店内は本気を出せば30人席ぐらい作れそうなキャパですが、ゆとりを持った設計であり、厨房を取り囲むL字型のカウンター席だけに留めています。光源は蝋燭の灯りのみで秘密結社の秘密の会合のようです。
ちなみに当店で用いる調味料は塩のみと、蛮勇とも言える試み。食材の可能性を極限にまでディグる調理法であり、ニューヨークの最先端の先端のようなコンセプトです。
さっそくスペシャリテのトマト。ゲストの来店日時にあわせて美味しさマックスとなるよう熟れさせているそうで、なるほどトマトそのものの味が濃く、フランスでは果物と捉えられている向きも納得です。
イカスミのカナッペ。調味料は塩だけですが旨味つよつよの食材なので物足りなさは微塵も感じさせません。ちなみに土台のパンやチーズも自家製だそうです。
ガザミのスープ。地元のカニだそうで、独特の泥臭い風味に敬遠されることも多いそうなのですが、当店のそれは質も良く下処理もしっかりとなされており、カニの美味しいところだけを堪能することができます。
自家製のパンにはジャガイモが練り込まれており滋味あふれる味わい。先の濃厚なスープを拭って食べるに最適です。
ニシンのフライ。ひとり100グラムはありそうな大判サイズであり食べ応え抜群。ライムで和えたリンゴの爽やかな酸味と共に、思いのほか軽々と食べ切ることができます。ちなみにシェフのご実家は鮮魚店だそうで魚の取り扱いについてはお家芸といったところでしょう。

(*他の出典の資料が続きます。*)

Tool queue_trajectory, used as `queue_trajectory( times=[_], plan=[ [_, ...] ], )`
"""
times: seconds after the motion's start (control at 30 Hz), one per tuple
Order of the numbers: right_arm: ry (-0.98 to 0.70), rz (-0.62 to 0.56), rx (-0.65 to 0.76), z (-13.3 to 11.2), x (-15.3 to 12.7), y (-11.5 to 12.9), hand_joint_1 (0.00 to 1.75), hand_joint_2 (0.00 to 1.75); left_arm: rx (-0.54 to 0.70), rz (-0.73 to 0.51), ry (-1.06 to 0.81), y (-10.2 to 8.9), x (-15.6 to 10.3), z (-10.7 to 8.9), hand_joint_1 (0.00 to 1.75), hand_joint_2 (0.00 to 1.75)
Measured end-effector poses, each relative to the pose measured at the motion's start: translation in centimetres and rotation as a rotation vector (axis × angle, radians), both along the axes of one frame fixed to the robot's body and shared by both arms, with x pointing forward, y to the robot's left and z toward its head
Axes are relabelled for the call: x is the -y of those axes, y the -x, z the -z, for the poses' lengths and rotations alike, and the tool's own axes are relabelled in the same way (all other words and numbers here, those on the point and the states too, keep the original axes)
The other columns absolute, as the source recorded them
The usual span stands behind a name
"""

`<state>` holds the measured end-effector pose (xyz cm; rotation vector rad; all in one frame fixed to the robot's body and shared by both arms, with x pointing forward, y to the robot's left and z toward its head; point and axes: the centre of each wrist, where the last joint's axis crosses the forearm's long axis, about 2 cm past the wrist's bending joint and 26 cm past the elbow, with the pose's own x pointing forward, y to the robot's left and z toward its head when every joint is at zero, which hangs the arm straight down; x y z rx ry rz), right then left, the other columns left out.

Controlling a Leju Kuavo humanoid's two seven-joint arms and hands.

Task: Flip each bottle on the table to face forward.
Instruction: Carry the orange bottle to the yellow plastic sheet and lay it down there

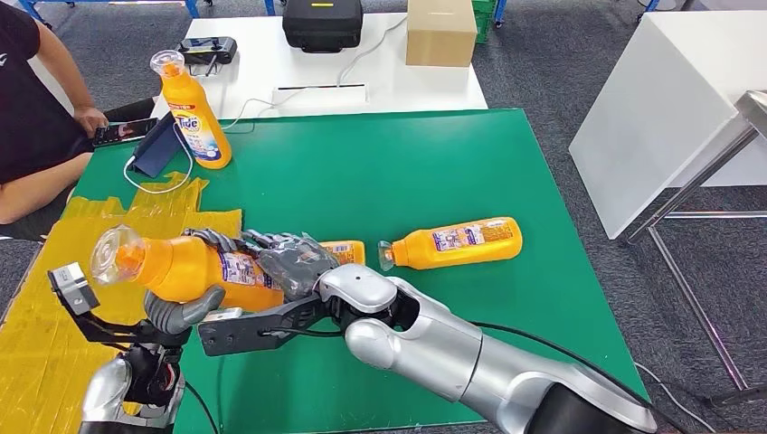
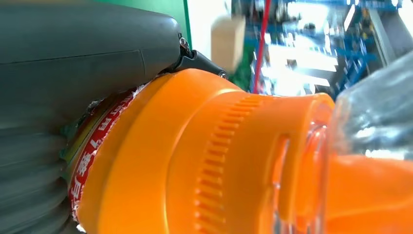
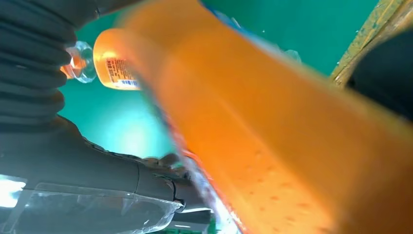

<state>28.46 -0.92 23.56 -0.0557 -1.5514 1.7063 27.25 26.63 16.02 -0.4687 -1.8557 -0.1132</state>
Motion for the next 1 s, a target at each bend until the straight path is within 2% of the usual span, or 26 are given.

夜光貝。言わずと知れた沖縄の高級食材であり、ダイバーが海中で見つけて黙って持って帰ろうかと盛り上がる貝です(けっきょく持って帰らないけど)。このお皿はべらぼうに美味しいですねえ。夜光貝の複雑な旨味と甘味に濃縮されたバジルの風味が良く合います。メインは牛肉の煮込み。首あたりの部位を丁寧に煮込みました。パッションフルーツも併せており酸味が強く、酢豚のパイナップル的な郷愁を誘うひと皿です。量もたっぷり。
〆にレバーのテリーヌを炙る。表面がバリっとキャラメリゼされており、ワインにも良く合い、おつまみともスイーツとも捉えられるひと品です。
デザートは桃のシャーベット。こちらも砂糖は用いておらず、桃の糖度のみで勝負します。桃よりも桃の味がする。罪悪感ナシにスイスイ食べることができるので、樽ごと買って自宅の冷蔵庫に常備したいくらいです。
以上を食べ、ワインを楽しんで2万円。ワインはジャンジャン注ぎ足ししてくれるので実質飲み放題であることを考えると、良く飲む方にとってはお値打ちかもしれません。一方で、やや客に緊張を強いるコンセプトでもありお酒が飲めない人には厳しい環境でもあるので、紹介制とする意義のあるお店に感じました。